Lições de um carnaval sem igual, por Daniel Samam

Publicado em minha coluna no Brasil 247.


A crise política esteve muito presente no Carnaval. Destaco os desfiles da G.R.E.S. Paraíso do Tuiuti, realizado na madrugada de segunda-feira (12), e da Beija-Flor de Nilópolis, na madrugada de terça-feira (13), pois sintetizaram a polarização em voga na sociedade brasileira. Foram dois desfiles impecáveis, com Sambas lindos, porém, com narrativas bem demarcadas.

Vejamos, a diferença fundamental entre as narrativas colocadas nos desfiles da Paraíso do Tuiuti e da Beija-flor de Nilópolis são:

1. a Tuiuti adotou a narrativa classista, com um enredo que é um tapa na cara dos que acreditam que o Brasil não é racista, de que a escravidão fica apenas no passado e nos livros de história. A escola de São Cristóvão conseguiu expor de forma clara e objetiva o "cativeiro social" e a surra que a classe trabalhadora e todo o povo brasileiro vem tomando do consórcio golpista com a retirada de direitos.

2. a Beija-flor, por sua vez, adotou a narrativa mais senso comum e conservadora, da Globo, da Lava Jato, do velho moralismo tacanho advindo do udenismo, do combate à corrupção, do discurso contra o Estado "grande e ineficiente" e da criminalização da política.

Veio a apuração e o resultado final: Beija-Flor campeã e Tuiuti vice-campeã, apontando que a disputa de narrativas e de projetos de Brasil chegou no principal ator de um país que se pretende uma Democracia de massas: o Povo.

Não podemos cair na armadilha de que a conjuntura esteja mudando. Como escrevi no texto anterior, o consórcio golpista ainda tem hegemonia, mas não tem o controle. Não conseguem emplacar um nome forte para as eleições e, ao que tudo indica, não conseguirão aprovar a reforma da Previdência. Ao mesmo tempo, veem o apoio a Lula aumentar visivelmente na sociedade. Exemplo claro disso foi a faixa colocada na entrada da Favela da Rocinha no último fim de semana, com os dizeres: "STF, se prender Lula o morro vai descer". De fato, a candidatura de Lula representa a indignação do povo com a retirada de direitos promovida pelo consórcio golpista.

Agora, é impressionante como a conexão política e ideológica do enredo da Tuiuti entre a escravidão, o golpe em curso e a retirada de direitos foi colocada de forma didática para milhões de pessoas Brasil afora e com uma eficácia tremenda, capaz de fazer inveja aos partidos.
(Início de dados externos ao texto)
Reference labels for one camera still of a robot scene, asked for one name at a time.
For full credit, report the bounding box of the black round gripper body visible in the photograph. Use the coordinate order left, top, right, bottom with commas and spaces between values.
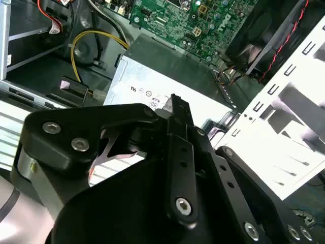
50, 149, 318, 244

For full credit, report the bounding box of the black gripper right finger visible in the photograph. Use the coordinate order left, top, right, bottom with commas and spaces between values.
180, 98, 317, 244

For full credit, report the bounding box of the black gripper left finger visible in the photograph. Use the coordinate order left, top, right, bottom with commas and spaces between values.
11, 93, 199, 227
Aliás, o refrão do Samba, "não sou escravo de nenhum senhor", tem a mesma potência da Internacional comunista, "uma terra sem amos". E é aí que percebemos a importância e a centralidade da Cultura como ferramenta de disputa pelos valores capazes de orientar a sociedade.

Em suma, o espetáculo promovido pela Tuiuti na Sapucaí foi um chamamento à luta de todo o povo brasileiro contra os retrocessos impostos pelo consórcio golpista.